**Instructions to follow:** What lines in the records below include the word "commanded"? Return each one.

(Recorded data begins)

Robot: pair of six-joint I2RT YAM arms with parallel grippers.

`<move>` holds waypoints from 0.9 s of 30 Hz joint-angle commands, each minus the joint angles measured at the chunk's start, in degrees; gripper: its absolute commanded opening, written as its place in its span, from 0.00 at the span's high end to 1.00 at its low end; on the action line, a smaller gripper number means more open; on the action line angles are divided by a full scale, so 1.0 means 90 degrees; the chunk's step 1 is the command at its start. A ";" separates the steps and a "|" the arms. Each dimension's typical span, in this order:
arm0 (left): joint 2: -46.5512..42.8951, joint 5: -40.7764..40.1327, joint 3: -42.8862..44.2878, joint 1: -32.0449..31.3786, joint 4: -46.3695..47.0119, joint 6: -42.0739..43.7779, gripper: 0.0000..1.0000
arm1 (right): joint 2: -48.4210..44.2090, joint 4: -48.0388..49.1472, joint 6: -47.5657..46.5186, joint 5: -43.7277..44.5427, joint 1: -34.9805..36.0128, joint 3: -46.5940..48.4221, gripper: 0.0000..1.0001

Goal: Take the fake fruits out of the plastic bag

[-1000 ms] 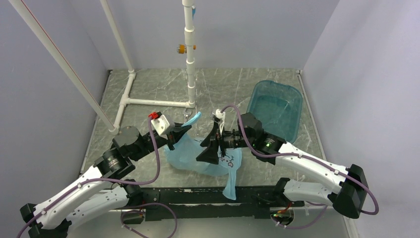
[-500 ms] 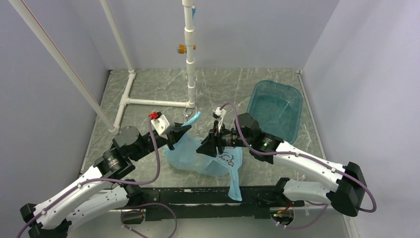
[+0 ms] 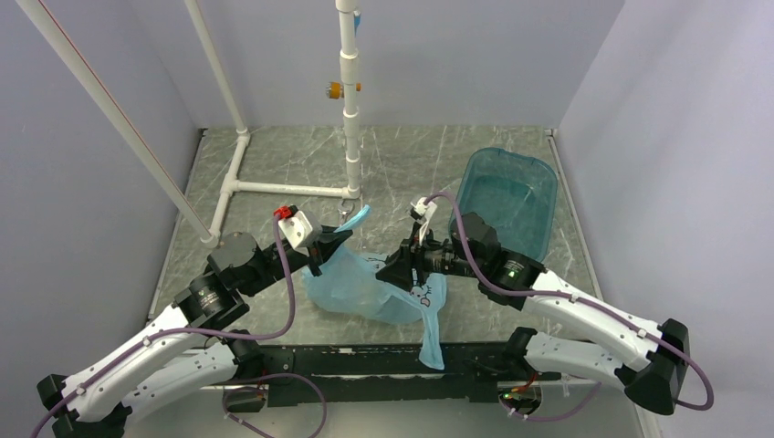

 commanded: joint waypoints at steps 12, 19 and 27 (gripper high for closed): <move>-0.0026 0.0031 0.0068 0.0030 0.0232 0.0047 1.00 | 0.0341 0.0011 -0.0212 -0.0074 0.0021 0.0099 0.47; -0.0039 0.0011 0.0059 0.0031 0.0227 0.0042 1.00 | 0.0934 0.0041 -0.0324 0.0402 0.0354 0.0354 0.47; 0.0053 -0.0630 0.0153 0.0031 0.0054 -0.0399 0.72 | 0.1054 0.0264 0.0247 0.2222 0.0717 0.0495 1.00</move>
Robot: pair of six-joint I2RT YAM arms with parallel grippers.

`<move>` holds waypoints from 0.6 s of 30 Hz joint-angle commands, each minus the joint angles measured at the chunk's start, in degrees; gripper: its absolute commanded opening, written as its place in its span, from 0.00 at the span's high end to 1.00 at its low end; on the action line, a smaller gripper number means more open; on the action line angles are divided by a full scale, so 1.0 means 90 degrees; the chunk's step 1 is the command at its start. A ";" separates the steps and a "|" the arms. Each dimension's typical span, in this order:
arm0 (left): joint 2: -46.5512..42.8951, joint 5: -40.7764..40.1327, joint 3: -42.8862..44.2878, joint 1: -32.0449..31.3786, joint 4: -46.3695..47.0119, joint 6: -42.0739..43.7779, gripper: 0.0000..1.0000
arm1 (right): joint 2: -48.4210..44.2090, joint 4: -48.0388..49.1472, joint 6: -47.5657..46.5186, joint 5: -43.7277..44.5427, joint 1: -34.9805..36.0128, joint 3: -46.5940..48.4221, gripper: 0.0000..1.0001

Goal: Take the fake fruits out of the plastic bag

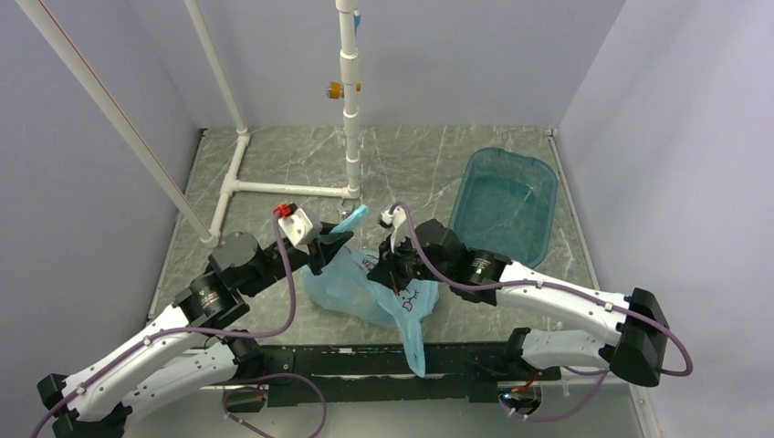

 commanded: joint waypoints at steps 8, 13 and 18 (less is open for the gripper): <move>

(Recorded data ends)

**Problem solution:**
`<move>` holds waypoints from 0.9 s of 30 Hz joint-angle commands, each minus the joint angles measured at the chunk's start, in degrees; gripper: its absolute commanded opening, written as its place in its span, from 0.00 at the span's high end to 1.00 at its low end; on the action line, a smaller gripper number means more open; on the action line angles are divided by a full scale, so 1.0 means 90 degrees; the chunk's step 1 is the command at its start. A ";" separates the steps and a "|" the arms. Each dimension's typical span, in this order:
 commanded: joint waypoints at steps 12, 19 and 27 (gripper high for closed): <move>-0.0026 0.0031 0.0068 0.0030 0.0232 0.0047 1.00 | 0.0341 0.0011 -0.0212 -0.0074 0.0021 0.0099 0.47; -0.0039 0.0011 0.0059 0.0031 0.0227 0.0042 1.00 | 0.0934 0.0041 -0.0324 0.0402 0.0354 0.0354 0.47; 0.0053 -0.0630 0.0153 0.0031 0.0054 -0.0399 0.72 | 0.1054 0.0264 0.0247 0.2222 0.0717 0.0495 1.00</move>
`<move>` holds waypoints from 0.6 s of 30 Hz joint-angle commands, each minus the joint angles measured at the chunk's start, in degrees; gripper: its absolute commanded opening, written as its place in its span, from 0.00 at the span's high end to 1.00 at its low end; on the action line, a smaller gripper number means more open; on the action line angles are divided by a full scale, so 1.0 means 90 degrees; the chunk's step 1 is the command at its start. A ";" separates the steps and a "|" the arms. Each dimension's typical span, in this order:
 commanded: joint waypoints at steps 8, 13 and 18 (less is open for the gripper): <move>

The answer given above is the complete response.